■ Description of the task
Use the entries below and reproduce exactly the lines from the one containing "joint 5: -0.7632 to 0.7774" down to the one containing "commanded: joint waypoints", both of them included.

------ Data supplied

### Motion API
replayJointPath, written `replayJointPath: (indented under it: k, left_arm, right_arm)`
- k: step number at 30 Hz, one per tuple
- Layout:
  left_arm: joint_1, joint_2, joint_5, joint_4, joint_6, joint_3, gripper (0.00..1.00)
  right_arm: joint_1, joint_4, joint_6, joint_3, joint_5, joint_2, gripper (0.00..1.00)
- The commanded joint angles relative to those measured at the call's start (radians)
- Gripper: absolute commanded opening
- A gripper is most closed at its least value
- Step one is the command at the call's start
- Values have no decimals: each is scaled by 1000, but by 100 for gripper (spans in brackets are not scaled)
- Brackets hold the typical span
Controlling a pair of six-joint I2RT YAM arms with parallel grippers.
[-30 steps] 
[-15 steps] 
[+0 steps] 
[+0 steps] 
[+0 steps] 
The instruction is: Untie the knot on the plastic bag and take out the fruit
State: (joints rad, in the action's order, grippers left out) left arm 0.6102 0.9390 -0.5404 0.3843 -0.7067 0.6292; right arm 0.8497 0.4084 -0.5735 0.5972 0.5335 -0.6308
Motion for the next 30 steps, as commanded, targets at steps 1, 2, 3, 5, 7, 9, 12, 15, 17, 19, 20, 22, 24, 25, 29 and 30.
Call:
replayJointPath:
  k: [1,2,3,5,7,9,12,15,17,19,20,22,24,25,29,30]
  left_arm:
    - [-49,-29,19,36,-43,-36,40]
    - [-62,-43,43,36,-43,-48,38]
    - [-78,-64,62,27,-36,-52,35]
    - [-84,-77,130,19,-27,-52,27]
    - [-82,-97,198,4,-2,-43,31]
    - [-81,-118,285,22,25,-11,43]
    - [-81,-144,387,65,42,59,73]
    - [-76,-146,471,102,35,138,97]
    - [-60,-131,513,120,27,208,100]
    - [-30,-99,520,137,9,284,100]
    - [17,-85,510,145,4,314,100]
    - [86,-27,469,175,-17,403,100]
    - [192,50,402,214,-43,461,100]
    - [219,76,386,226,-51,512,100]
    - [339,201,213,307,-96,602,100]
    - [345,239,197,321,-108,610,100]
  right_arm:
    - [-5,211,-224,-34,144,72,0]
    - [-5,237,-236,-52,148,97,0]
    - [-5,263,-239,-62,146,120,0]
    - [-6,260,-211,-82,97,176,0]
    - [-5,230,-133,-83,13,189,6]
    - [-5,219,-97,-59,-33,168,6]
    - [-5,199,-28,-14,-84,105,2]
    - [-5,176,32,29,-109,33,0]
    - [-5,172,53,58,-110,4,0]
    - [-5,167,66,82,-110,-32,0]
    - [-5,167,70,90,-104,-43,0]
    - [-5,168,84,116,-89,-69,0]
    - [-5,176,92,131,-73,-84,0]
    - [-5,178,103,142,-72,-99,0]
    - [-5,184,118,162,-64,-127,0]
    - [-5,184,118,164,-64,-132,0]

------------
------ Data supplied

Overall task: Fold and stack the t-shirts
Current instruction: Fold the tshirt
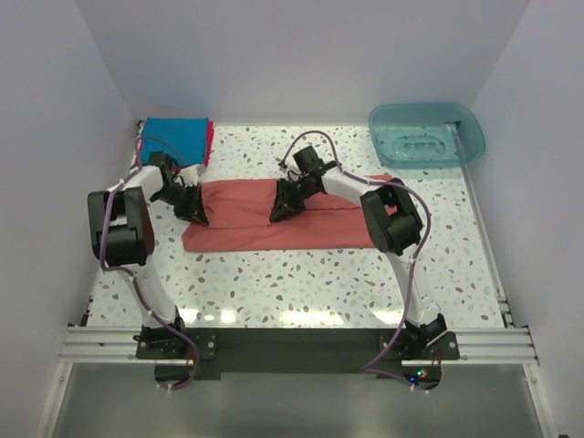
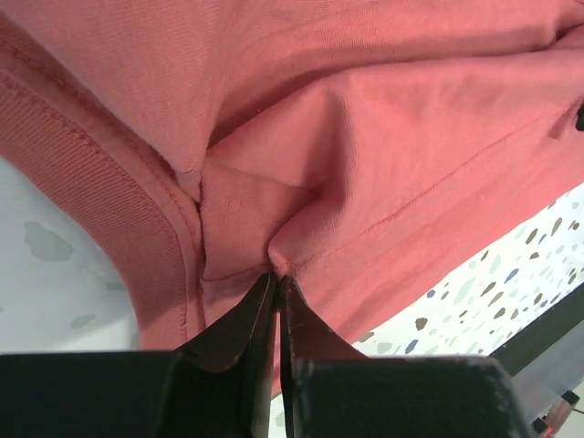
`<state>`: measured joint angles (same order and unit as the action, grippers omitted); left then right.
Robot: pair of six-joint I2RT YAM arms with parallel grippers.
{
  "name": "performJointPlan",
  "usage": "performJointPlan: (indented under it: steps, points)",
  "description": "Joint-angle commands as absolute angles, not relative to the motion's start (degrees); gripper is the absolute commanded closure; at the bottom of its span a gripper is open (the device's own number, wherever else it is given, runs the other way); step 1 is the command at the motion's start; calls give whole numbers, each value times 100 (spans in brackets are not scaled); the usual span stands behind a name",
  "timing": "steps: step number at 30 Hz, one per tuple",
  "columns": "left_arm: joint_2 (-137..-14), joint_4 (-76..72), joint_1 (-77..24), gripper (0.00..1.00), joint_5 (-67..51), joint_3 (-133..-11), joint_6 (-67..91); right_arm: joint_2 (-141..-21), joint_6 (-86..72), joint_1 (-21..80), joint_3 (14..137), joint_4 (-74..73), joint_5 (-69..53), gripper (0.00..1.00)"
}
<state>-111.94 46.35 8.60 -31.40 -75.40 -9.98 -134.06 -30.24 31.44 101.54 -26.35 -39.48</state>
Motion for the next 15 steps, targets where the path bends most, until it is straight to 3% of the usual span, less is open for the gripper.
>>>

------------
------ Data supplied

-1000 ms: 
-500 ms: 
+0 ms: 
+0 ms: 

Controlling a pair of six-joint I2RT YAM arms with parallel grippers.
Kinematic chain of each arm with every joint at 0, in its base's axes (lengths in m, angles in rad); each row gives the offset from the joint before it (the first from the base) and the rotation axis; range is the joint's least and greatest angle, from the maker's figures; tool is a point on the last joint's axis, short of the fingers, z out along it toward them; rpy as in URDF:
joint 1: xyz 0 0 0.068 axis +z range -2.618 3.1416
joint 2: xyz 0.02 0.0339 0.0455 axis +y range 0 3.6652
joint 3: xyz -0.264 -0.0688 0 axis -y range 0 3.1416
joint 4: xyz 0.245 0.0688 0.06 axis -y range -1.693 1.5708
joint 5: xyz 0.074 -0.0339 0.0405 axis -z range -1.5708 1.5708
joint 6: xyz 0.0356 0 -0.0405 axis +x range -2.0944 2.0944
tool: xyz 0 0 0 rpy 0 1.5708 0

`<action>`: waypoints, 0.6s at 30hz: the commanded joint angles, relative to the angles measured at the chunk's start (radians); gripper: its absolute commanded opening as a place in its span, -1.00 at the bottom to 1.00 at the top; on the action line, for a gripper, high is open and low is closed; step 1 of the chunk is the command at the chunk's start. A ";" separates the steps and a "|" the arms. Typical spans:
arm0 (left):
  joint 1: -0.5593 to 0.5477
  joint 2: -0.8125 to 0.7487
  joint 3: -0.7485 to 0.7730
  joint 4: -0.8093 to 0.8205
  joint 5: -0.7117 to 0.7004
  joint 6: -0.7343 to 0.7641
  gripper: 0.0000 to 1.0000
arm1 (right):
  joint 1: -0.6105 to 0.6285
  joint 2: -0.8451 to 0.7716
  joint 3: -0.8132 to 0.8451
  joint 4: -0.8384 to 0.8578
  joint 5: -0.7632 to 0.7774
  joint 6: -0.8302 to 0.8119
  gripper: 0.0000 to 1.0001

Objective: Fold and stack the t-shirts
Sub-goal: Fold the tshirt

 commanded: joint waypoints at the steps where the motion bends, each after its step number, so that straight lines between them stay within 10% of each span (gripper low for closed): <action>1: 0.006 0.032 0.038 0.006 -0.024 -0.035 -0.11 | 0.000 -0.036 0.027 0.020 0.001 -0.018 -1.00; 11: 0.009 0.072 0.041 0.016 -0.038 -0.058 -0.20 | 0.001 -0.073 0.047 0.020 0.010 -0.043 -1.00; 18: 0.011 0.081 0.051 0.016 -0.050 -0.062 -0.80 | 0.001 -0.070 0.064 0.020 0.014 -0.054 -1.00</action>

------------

■ Task output
  joint 5: -0.7632 to 0.7774
  joint 6: -0.8302 to 0.8119
  gripper: 0.0000 to 1.0001

Objective: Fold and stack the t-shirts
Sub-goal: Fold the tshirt

 commanded: joint waypoints at the steps where the motion bends, each after its step number, so that straight lines between them stay within 10% of each span (gripper low for closed): <action>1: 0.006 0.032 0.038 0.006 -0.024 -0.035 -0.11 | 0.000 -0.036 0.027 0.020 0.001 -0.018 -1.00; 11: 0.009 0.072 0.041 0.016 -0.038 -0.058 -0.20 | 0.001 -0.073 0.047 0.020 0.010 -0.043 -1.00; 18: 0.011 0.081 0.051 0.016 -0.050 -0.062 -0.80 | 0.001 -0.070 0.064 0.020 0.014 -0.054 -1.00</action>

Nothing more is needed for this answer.